Racconti di sport: “Il Sor Umberto”
Roma, 4 agosto 2016 – Molte volte un personaggio viene etichettato con un soprannome che ne sintetizza il suo modo di essere. Nel mondo dello sport tantissimi gli esempi, come “Rombo di Tuono” per significare la potenza di Gigi Riva, o “Golden boy” per inquadrare Gianni Rivera come aureo talento del calcio italiano, o l’Airone per decantare Fausto Coppi, o semplicemente per individuare una figura come tanti di noi.
Il “Sor Umberto” a Roma era per tutti Umberto Lenzini, il presidente della Lazio calcio che portò il primo storico scudetto del ’74 proprio nella Capitale.
Lenzini, nato nel 1912, era di origini emiliane, Fiumalbo zona Abetone, anche se i suoi natali erano riconducibili a Walsemburg nel Colorado dove i suoi genitori emigrarono nei primi anni del secolo scorso.

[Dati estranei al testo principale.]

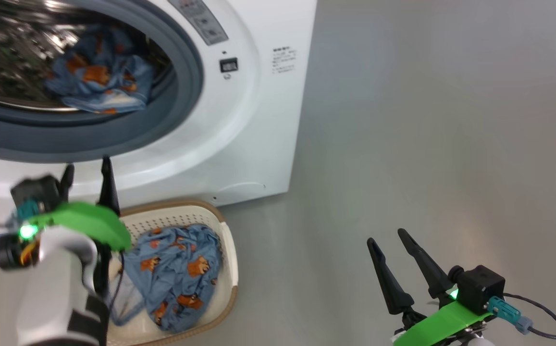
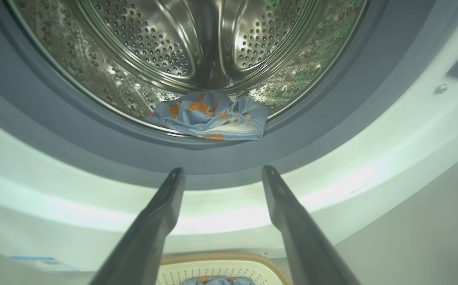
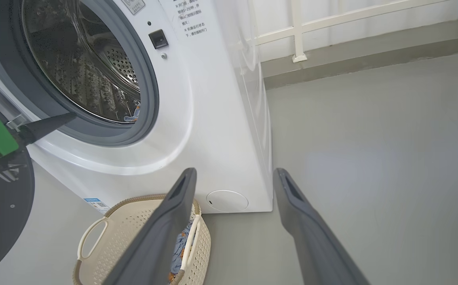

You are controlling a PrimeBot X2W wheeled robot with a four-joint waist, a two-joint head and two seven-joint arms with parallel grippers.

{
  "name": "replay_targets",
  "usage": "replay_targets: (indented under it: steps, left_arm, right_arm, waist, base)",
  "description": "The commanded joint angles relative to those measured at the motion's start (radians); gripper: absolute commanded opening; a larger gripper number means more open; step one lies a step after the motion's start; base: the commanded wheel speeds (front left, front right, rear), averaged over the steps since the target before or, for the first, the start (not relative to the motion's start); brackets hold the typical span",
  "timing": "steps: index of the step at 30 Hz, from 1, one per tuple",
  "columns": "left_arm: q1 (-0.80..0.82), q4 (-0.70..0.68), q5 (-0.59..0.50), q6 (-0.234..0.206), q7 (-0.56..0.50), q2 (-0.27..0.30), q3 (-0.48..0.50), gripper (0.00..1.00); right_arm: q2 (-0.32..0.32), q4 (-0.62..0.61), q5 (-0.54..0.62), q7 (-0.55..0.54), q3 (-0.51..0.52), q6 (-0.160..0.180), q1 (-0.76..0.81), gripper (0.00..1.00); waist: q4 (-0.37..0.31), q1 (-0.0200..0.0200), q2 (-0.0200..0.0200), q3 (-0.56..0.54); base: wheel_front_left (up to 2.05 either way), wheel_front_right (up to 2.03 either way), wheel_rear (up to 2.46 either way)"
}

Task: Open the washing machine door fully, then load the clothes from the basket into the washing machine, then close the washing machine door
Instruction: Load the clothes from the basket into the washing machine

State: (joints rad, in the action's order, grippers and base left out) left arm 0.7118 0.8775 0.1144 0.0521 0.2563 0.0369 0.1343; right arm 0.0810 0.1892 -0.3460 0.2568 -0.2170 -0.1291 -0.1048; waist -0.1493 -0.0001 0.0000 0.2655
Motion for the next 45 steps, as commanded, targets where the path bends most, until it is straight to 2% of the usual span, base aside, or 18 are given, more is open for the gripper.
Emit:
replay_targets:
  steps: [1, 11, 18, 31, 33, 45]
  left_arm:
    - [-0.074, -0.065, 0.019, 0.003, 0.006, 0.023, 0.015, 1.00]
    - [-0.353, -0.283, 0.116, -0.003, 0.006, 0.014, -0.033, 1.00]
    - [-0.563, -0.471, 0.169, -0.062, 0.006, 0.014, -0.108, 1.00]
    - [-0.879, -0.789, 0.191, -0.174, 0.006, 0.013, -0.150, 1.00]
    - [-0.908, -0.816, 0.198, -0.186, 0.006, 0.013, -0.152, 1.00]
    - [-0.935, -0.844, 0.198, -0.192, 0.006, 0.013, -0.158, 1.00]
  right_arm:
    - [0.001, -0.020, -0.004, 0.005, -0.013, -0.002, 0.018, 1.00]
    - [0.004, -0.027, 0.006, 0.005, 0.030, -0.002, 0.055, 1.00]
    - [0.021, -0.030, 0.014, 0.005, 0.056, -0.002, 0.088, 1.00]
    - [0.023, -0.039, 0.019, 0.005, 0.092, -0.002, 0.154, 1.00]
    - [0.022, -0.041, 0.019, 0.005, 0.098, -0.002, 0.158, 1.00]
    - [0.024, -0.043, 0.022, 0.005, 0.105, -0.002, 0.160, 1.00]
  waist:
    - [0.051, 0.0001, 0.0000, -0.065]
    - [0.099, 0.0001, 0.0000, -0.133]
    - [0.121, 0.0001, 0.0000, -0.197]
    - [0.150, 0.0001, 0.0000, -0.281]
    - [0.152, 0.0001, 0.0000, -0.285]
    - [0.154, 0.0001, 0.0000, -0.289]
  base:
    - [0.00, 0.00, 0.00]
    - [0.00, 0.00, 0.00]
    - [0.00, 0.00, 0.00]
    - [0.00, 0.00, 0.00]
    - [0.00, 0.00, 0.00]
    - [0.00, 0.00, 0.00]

Rientrato in Italia, prima del secondo conflitto mondiale, Lenzini completa gli studi di ragioneria ed investe insieme alla sua famiglia i guadagni conseguiti negli Stati Uniti nell’acquisto di terreni nella zona Aurelia e Valle dell’Inferno, che di lì a poco verranno resi edificabili.
I Lenzini così, da vecchi commercianti, si trasformarono in costruttori edili ed Umberto abilmente diventò un imprenditore emergente, con spiccato amore verso lo sport che da giovane aveva praticato con discreti risultati nell’atletica leggera, precisamente nella specialità dei 100 metri.

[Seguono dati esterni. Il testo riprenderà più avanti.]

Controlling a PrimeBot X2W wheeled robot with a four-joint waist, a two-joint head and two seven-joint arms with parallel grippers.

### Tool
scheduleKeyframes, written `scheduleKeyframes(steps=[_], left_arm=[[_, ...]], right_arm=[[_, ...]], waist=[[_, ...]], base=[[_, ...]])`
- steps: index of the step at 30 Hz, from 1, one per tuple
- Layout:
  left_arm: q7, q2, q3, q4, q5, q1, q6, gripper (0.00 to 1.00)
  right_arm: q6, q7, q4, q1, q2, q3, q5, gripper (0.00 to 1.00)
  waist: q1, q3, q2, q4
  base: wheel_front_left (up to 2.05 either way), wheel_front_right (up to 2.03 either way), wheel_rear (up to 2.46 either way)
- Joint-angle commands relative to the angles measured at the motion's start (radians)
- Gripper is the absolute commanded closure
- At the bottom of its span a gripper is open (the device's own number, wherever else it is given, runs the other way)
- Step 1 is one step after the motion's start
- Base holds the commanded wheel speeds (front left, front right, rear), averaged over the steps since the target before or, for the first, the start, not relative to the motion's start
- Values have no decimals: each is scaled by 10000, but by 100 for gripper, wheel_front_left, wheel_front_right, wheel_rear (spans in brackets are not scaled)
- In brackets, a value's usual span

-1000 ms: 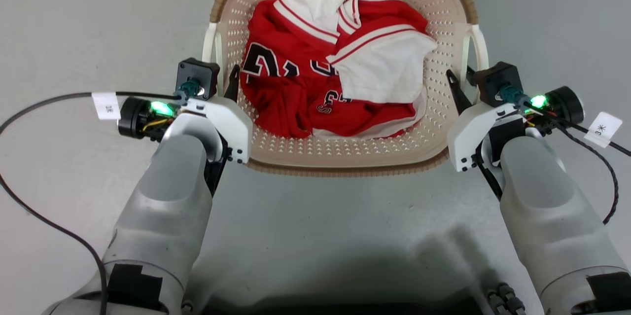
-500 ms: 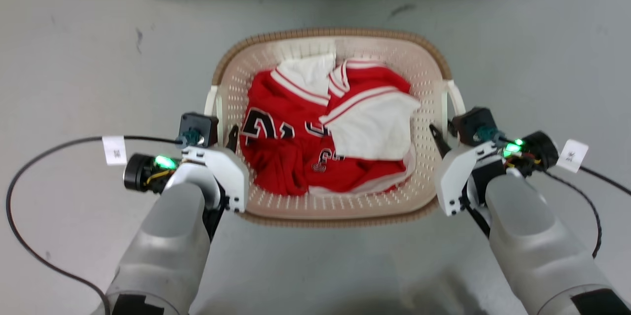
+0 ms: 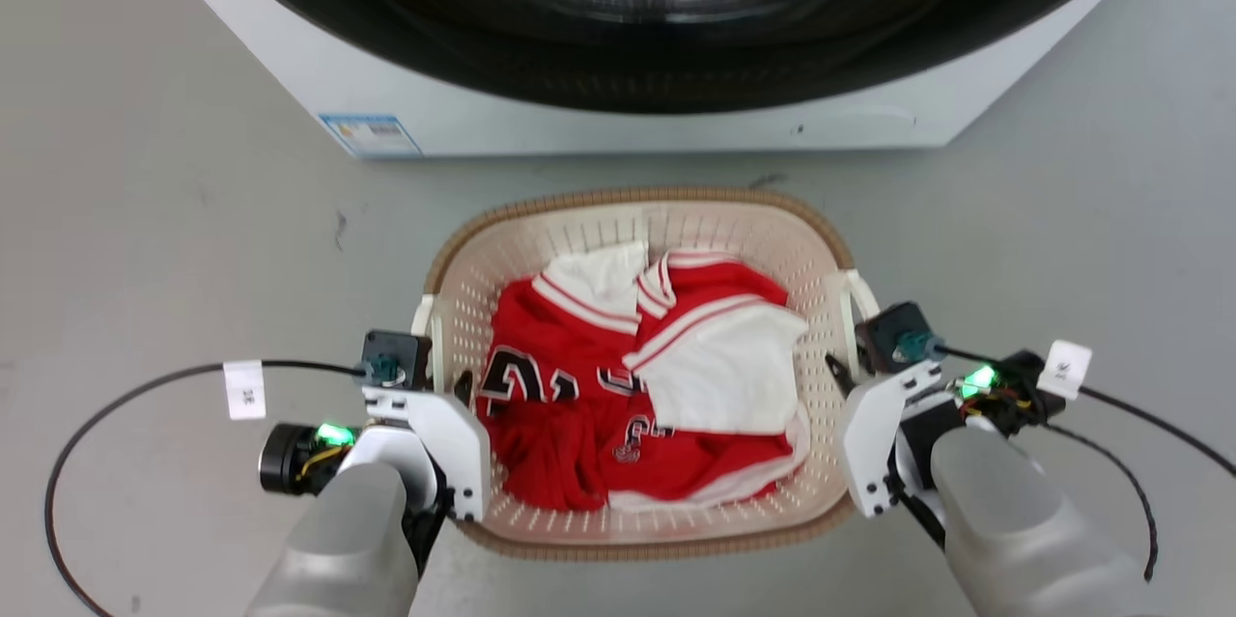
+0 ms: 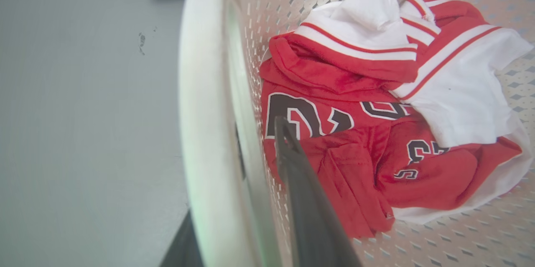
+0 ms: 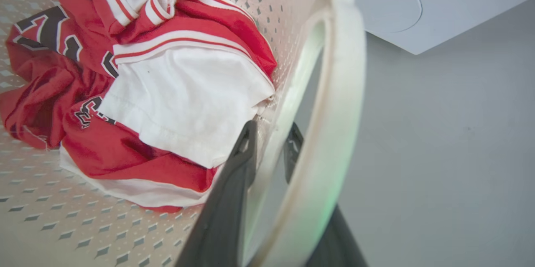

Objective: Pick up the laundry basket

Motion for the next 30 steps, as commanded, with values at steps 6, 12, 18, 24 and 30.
scheduleKeyframes(steps=[6, 12, 18, 24, 30], left_arm=[[397, 232, -156, 29, -169, 575, -50, 100], [802, 211, -307, 32, -399, 1150, -64, 100], [1309, 133, -627, 28, -787, 1710, -68, 100], [1664, 172, -1011, 23, -1192, 2170, -69, 100], [1741, 238, -1350, 26, -1556, 2473, -70, 100]], right_arm=[[-9, 507, 53, 575, -280, 1010, 844, 100], [-7, 1044, -9, 1058, -265, 1997, 1657, 100], [-7, 1553, -47, 1536, -247, 2826, 2451, 100], [-6, 1995, -47, 1979, -235, 3550, 3119, 100], [-6, 2089, -37, 2221, -246, 4068, 3636, 100]], waist=[[1, -1280, 0, 94], [1, -2152, 0, 62], [1, -3016, 0, 0], [1, -3809, 0, -72], [1, -4236, 0, -168]], base=[[0, 0, 0], [0, 0, 0], [0, 0, 0], [0, 0, 0], [0, 0, 0]])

La Lazio lo accolse nel 1965 in un momento storico di grave crisi del sodalizio biancoceleste che col suo avvento si trasformò in società per azioni; Umberto diventò Presidente esattamente il 18 novembre dello stesso anno.
L’aspetto fisico di Lenzini dava l’impressione del burbero, dell’intransigente, ma la storia dimostrerà che al di là di tutto la sua bonomia, alla romana il suo essere “pacioccone”, lo porterà ad essere chiamato appunto Sor Umberto o in alternativa Papà Lenzini.
La presidenza di Lenzini durerà fino al settembre del 1980 quando in piena crisi post-scandalo del primo calcio-scommesse cedette il comando della Lazio ai fratelli Aldo ed Angelo che però non avevano né la forza economica, né le intuizioni di Umberto.
Intuizioni legate alla scelta dei collaboratori, come i tecnici Lorenzo e Maestrelli o Sbardella ex arbitro internazionale che diventò un ottimo direttore sportivo, o relative ad acquisti di giocatori inizialmente sconosciuti ma che poi si rivelarono determinanti per il successo tricolore.
Sono risultati celebri e scaramantici i suoi giri di campo nel girone di ritorno del torneo ’74, prima dell’inizio delle partite, in uno stadio stracolmo e traboccante di consenso ma l’incalzare delle vicende post-scudetto porteranno il “Sor Umberto” a perdere di vista quella realtà che presenterà un conto molto salato per se e per il sodalizio.
La scomparsa di Maestrelli, la morte tragica di Re Cecconi, la partenza di Chinaglia verso gli Usa e soprattutto il rapido cambiamento dei tempi, non più votati ad una conduzione familiare e paternalistica di una Spa, saranno fatali a Lenzini per l’abbandono della presidenza nel 1980 a seguito della retrocessione a tavolino della Lazio per lo scandalo scommesse.
Umberto Lenzini, in pieno anonimato, muore il 22 febbraio 1987 e personalmente mi fa piacere ricordarlo per due episodi, uno dell’ottobre 1971 quando andò incontro ad un gruppo di tifosi nella stazione ferroviaria di Arezzo per tranquillizzarli sulla non-cessione di Massa, giocatore che si rivelerà fondamentale per la risalita in A della Lazio in quel campionato e nove anni dopo nell’aprile 1980 quando ad Udine, in una drammatica trasferta che i biancocelesti affrontavano per rimanere in serie A con la squadra falcidiata dagli arresti per il caso-scommesse ed imbottita di giovanotti della Primavera, consentì a sue spese l’ingresso allo stadio Friuli di circa un centinaio di tifosi arrivati fin lassù per sostenere la squadra in grande difficoltà.
Un personaggio di un calcio antico che oggi probabilmente avrebbe difficoltà persino ad entrare allo stadio!